Prep: 10 mins
Cook: 20 mins
Yields: 4 snack size servings
Having a few key go-to meals and snacks is the key to managing your SIBO diet successfully. These mufﬁ ns make a great meal while also being handy snacks to take with you. You’ll never get caught out with nothing to eat with these in the fridge.
- 12 free-range eggs
- 1 red pepper, diced
- 4 scallions, green part only, sliced
- 1 tbs smoked paprika
- Salt and pepper
- Ghee, coconut oil, or lard for greasing (see recipes, pages 132-133)

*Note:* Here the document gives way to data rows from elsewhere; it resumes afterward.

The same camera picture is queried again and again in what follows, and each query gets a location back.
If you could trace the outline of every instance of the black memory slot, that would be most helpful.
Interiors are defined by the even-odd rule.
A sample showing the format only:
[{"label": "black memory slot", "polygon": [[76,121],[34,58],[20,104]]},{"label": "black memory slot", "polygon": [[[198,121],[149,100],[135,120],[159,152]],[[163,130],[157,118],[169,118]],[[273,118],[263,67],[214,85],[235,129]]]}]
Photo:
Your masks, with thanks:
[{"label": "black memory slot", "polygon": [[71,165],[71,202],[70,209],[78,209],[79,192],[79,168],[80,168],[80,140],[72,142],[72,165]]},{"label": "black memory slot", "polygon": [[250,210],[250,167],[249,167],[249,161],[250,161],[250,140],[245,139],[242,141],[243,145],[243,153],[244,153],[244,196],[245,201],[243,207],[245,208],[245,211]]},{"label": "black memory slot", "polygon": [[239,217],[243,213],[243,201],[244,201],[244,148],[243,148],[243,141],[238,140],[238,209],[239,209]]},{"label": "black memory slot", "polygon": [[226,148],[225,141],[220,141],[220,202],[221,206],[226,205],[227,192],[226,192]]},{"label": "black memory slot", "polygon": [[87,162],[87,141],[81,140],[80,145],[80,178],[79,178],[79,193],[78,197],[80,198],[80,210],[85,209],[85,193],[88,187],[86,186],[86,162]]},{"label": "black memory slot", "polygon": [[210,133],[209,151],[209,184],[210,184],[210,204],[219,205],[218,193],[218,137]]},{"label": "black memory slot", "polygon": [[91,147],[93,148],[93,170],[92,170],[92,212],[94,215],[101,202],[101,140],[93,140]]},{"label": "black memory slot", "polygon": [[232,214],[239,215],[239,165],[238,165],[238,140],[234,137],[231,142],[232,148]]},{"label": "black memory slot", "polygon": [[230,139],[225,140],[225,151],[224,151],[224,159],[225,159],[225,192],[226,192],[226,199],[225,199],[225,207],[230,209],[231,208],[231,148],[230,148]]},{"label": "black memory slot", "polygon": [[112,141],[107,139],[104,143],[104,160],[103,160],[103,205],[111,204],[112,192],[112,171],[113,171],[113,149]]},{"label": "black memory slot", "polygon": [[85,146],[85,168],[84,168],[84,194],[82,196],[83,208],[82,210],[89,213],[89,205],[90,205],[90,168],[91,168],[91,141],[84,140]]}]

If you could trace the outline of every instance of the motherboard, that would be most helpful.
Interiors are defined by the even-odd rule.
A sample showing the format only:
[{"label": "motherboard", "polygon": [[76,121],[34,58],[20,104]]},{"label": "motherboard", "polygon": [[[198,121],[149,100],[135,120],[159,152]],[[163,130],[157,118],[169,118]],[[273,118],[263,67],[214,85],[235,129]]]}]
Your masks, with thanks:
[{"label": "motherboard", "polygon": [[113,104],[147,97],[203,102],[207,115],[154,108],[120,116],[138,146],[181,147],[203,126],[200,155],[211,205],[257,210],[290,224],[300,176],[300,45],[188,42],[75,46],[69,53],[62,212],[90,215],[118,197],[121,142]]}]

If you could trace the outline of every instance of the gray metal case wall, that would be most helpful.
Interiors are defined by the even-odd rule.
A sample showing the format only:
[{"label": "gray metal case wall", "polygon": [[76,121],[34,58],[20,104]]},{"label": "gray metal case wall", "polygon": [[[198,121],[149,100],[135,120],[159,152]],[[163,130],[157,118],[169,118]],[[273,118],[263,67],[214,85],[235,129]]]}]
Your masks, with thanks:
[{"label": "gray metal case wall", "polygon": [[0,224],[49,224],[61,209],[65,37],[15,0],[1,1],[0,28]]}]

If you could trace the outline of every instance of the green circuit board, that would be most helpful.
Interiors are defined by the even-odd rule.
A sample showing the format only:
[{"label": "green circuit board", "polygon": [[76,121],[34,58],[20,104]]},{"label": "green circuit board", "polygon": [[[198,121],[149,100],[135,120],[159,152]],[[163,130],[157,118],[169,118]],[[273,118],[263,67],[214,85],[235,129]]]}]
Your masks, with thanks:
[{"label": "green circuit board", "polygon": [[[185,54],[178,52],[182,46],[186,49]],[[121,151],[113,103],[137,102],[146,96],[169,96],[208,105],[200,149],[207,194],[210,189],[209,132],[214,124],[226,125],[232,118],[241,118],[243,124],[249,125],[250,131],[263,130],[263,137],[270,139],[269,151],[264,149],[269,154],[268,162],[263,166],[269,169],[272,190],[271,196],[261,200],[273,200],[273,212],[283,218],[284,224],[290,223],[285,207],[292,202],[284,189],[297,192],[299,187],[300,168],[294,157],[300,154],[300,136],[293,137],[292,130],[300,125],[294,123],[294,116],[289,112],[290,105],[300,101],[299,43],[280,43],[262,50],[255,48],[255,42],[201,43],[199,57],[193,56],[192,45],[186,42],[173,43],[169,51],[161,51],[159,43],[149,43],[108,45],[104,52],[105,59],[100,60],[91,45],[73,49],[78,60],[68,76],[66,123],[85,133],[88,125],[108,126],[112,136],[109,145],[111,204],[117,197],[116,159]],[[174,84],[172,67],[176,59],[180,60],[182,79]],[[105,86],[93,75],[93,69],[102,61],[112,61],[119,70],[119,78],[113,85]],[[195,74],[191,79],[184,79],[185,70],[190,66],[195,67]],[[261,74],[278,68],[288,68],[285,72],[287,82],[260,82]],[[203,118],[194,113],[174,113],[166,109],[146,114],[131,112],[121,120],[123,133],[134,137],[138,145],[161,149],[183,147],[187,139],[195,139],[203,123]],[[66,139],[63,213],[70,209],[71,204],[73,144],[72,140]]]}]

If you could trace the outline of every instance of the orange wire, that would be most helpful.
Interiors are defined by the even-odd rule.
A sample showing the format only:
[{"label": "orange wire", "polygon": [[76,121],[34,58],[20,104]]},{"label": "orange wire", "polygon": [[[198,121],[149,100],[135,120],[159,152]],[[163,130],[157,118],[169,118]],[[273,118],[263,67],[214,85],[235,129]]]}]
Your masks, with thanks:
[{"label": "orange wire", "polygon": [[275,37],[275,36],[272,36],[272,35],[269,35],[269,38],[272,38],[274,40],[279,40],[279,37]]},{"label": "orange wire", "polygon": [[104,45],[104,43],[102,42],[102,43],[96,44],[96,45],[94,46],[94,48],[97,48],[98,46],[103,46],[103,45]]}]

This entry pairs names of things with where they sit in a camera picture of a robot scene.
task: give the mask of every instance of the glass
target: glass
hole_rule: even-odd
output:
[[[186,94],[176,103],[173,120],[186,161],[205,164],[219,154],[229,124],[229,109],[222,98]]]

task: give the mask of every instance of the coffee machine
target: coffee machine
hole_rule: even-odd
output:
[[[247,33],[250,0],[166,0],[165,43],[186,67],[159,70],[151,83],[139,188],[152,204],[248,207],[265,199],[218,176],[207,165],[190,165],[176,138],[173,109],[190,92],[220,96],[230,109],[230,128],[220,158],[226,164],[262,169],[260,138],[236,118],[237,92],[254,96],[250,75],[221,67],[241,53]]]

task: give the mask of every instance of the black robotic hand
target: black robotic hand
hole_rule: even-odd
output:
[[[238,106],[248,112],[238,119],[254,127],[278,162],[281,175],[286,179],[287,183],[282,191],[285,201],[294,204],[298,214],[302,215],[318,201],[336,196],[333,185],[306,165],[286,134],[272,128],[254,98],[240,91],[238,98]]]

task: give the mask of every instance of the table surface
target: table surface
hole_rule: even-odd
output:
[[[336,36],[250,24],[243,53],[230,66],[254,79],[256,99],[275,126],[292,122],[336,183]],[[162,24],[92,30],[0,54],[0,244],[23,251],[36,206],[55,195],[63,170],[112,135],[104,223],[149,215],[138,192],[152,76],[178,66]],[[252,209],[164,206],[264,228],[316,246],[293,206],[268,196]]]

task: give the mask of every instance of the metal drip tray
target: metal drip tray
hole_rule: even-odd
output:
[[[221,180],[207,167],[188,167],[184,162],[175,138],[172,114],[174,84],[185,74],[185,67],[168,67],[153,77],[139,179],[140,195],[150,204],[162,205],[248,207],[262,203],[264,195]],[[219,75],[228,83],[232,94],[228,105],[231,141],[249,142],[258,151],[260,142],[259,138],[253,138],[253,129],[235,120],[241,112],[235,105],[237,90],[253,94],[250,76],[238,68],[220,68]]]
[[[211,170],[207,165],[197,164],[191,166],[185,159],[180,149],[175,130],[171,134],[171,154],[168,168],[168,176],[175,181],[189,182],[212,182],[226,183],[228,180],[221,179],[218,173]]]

- 12 slices prosciutto, free from sugar and nitrates
- Heat the oven to 350ºF.
- Break the eggs into a bowl and whisk until combined.
- Stir in the capsicum, spring onions, smoked paprika, salt and pepper. Mix well.
- Grease a large mufﬁn tin with ghee, coconut oil or lard (see Page 127 for lard recipe). Wrap one slice of prosciutto around the edge of each mufﬁn hole. Spoon in the egg ﬁlling so that each mufﬁn hole has equal amounts of ﬁlling.
- Bake in the oven for 20 minutes or until cooked through.
- Remove from the oven and cool slightly before serving.
- These can be eaten immediately or stored in the refrigerator for a snack.